§ **Your assignment**: Reproduce the records below exactly from their first line through the line containing "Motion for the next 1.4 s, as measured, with", omitting all pictures.

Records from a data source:
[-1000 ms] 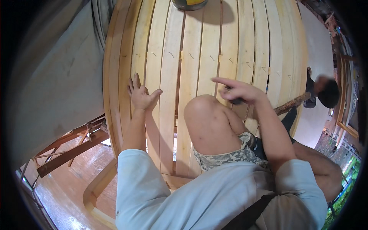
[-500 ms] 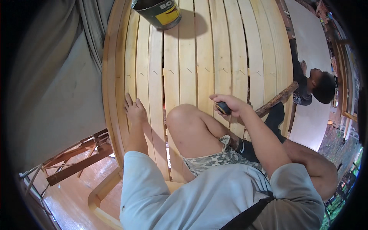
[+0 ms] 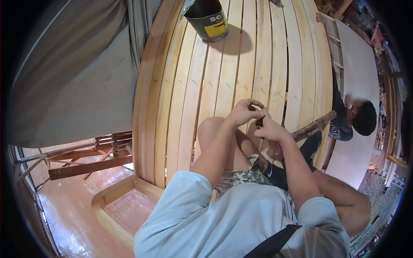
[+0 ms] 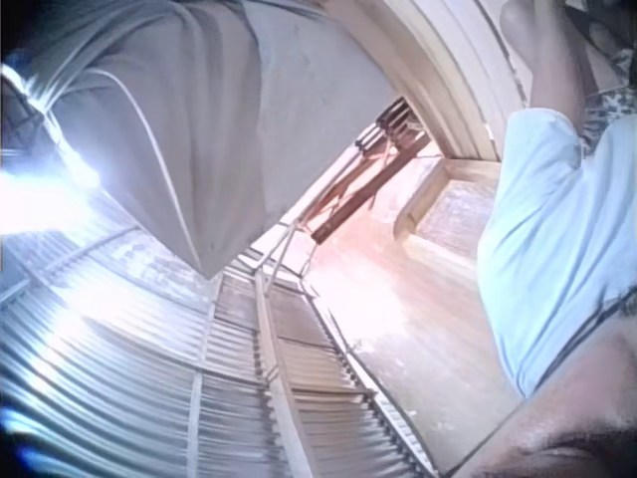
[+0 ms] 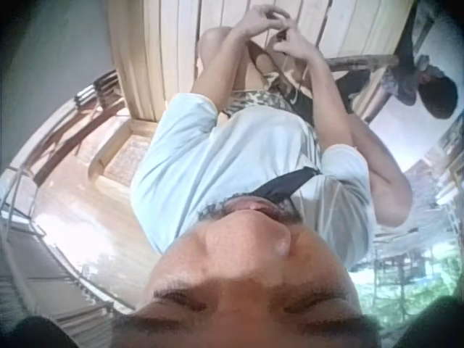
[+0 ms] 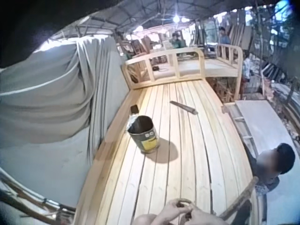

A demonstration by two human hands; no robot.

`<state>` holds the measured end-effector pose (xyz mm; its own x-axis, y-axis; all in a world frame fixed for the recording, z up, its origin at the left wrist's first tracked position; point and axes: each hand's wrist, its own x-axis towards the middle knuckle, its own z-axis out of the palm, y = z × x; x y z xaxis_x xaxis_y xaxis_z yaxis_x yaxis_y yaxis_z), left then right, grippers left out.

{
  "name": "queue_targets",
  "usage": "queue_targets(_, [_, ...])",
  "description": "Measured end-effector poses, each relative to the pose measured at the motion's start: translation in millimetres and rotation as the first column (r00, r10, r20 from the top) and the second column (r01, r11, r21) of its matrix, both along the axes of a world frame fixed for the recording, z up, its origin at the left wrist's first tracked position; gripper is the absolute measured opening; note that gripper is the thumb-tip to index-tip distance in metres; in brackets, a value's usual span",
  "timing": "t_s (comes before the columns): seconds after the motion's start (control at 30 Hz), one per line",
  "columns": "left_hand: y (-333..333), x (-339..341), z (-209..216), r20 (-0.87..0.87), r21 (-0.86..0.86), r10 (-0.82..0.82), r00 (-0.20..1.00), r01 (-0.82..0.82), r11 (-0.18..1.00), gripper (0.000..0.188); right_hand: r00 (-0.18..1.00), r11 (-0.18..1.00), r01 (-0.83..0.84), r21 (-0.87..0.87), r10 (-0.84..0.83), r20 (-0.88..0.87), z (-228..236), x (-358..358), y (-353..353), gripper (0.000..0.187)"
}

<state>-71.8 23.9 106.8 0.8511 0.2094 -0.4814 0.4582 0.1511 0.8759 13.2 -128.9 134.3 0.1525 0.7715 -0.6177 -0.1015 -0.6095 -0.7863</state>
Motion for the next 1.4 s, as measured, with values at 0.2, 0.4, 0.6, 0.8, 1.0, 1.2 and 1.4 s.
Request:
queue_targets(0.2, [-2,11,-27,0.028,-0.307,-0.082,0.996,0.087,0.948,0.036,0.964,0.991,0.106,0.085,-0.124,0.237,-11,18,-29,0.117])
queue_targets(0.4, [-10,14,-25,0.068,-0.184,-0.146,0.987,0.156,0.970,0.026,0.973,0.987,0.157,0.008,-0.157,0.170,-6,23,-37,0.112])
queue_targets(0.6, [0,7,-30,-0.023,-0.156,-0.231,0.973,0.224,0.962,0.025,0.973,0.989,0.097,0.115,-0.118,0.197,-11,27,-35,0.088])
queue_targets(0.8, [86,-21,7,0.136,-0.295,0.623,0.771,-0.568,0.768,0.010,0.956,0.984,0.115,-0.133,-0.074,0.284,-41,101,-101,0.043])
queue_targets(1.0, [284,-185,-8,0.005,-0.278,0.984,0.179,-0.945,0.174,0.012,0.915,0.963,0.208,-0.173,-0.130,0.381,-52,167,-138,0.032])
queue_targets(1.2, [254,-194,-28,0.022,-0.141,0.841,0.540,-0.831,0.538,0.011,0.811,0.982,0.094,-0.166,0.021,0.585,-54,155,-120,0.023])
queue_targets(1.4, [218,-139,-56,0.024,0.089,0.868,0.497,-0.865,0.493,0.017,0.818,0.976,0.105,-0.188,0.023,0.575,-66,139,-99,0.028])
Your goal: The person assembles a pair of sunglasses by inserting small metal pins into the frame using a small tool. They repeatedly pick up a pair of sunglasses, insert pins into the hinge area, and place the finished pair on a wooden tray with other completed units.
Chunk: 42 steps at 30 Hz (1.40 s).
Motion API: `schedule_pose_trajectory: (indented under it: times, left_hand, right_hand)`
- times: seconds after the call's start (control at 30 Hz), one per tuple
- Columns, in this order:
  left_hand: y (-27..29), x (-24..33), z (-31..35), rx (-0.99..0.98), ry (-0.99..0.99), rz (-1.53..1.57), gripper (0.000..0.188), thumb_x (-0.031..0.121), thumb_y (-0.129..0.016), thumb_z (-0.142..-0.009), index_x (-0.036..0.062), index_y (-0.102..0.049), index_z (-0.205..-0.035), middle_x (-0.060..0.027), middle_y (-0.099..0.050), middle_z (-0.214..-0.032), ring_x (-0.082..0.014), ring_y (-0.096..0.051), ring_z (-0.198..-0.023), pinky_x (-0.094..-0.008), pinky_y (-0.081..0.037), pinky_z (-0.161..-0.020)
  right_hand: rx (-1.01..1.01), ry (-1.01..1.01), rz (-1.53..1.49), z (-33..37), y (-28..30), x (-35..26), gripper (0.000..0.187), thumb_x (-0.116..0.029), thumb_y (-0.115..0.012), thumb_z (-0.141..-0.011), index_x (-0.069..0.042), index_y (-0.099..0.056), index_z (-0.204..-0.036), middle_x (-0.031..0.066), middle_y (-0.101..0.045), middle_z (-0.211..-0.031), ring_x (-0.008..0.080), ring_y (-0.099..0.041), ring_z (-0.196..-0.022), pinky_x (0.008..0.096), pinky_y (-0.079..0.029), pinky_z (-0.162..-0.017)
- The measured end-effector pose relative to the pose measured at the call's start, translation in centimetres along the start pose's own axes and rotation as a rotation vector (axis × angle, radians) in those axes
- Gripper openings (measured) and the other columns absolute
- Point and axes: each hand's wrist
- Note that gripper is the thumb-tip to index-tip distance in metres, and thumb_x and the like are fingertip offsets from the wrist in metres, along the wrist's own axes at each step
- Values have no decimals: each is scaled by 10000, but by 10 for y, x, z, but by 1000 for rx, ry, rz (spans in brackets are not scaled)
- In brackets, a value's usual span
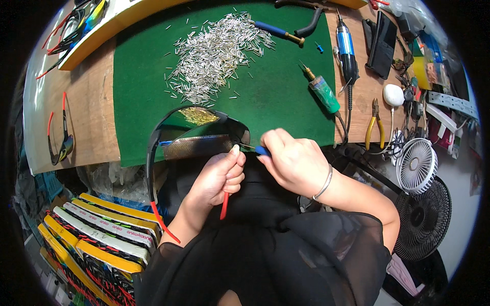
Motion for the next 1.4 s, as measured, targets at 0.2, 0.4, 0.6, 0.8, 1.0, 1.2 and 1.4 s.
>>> schedule_pose_trajectory:
  times: [0.2,0.4,0.6,0.8,1.0,1.2,1.4]
  left_hand:
    - [0,1,0,8,3,-12,315,360,-393,-939,80,-433,-801,82,-256,-501,-19,-202,-389,-175,-182,-354]
    - [-1,0,2,17,-6,-10,309,354,-392,-940,82,-436,-801,83,-255,-501,-19,-206,-388,-174,-182,-354]
    - [-1,1,1,10,-16,-22,308,351,-396,-939,79,-436,-802,82,-253,-500,-21,-205,-388,-174,-183,-353]
    - [-2,2,2,25,-13,-41,307,362,-397,-936,98,-451,-791,89,-242,-498,-21,-204,-397,-171,-183,-356]
    - [0,0,0,16,-24,-58,305,366,-396,-936,110,-457,-782,90,-241,-499,-21,-202,-400,-170,-184,-356]
    - [-2,-1,1,32,-29,-70,303,363,-394,-937,112,-456,-779,92,-241,-499,-20,-202,-400,-169,-184,-354]
    - [-1,-1,1,38,-39,-66,297,357,-401,-936,111,-456,-779,95,-236,-496,-20,-202,-399,-167,-187,-353]
  right_hand:
    - [-49,-33,18,4,-3,3,174,-133,-592,-787,-23,-465,-835,138,-544,-673,306,-564,-556,376,-455,-486]
    - [87,30,-48,-1,0,-3,172,-167,-586,-797,-27,-490,-826,135,-533,-650,309,-556,-541,379,-450,-470]
    - [-84,-2,114,7,-6,8,246,-125,-624,-744,-35,-458,-901,115,-509,-770,294,-561,-604,369,-458,-502]
    - [23,46,51,3,-4,4,175,-171,-568,-813,-34,-469,-772,134,-537,-617,310,-558,-521,385,-451,-462]
    - [82,72,40,4,-6,5,199,-197,-573,-818,-37,-457,-793,131,-545,-606,309,-559,-518,381,-452,-462]
    - [32,49,60,6,-7,8,211,-174,-607,-783,-34,-464,-849,136,-550,-658,312,-568,-556,383,-455,-479]
    - [126,107,-45,3,-4,3,200,-193,-590,-804,-31,-473,-797,130,-550,-612,315,-564,-535,386,-451,-469]
Point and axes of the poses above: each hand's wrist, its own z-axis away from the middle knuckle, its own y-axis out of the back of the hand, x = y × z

§ **Answer space**:
[-1000 ms] 
[-500 ms] 
[+0 ms] 
[+0 ms] 
[+0 ms] 
[+0 ms] 

A demonstration by two human hands; no robot.

`<state>` holds the measured end-effector pose (xyz mm; its own x-axis, y-axis; all in a world frame fixed for the recording, z up, its origin at the left wrist's first tracked position; point and axes: each hand's wrist, its own x-axis towards the middle knuckle, its own z-axis out of the palm, y = z × x; x y z xaxis_x xaxis_y xaxis_z yaxis_x yaxis_y yaxis_z), left then right, grippers left out.

{
  "name": "queue_targets",
  "usage": "queue_targets(_, [_, ...])",
  "description": "Measured end-effector poses, each relative to the pose measured at the motion's start: translation in millimetres and rotation as the first column (r00, r10, r20 from the top) and the second column (r01, r11, r21) of its matrix, both along the axes of a world frame fixed for the recording, z up, its origin at the left wrist's first tracked position; gripper is the absolute measured opening; note that gripper is the thumb-tip to index-tip distance in metres; in brackets, a value's usual span",
  "timing": "t_s (comes before the columns): seconds after the motion's start (control at 30 Hz), one per line",
  "columns": "left_hand: y (-333..333), x (-339..341), z (-209..216), r20 (-0.87..0.87), r21 (-0.86..0.86), r10 (-0.82..0.82), r00 (-0.20..1.00), r01 (-0.82..0.82), r11 (-0.18..1.00), gripper (0.000..0.188); right_hand: r00 (-0.18..1.00), r11 (-0.18..1.00), r01 (-0.83..0.84), r21 (-0.87..0.87), r10 (-0.84..0.83), r20 (-0.88..0.87), z (-228..236), x (-358..358), y (-353..353), gripper (0.000..0.187)"
}

<state>-71.8 23.9 106.8 0.8511 0.2094 -0.4814 0.4582 0.1511 0.8759 13.2 -128.9 134.3 0.1525 0.7715 -0.6177 -0.1015 -0.6095 -0.7863</state>
Motion for the next 1.4 s, as measured, with values at 0.2, 0.4, 0.6, 0.8, 1.0, 1.2 and 1.4 s.

The exercise calls for nothing further.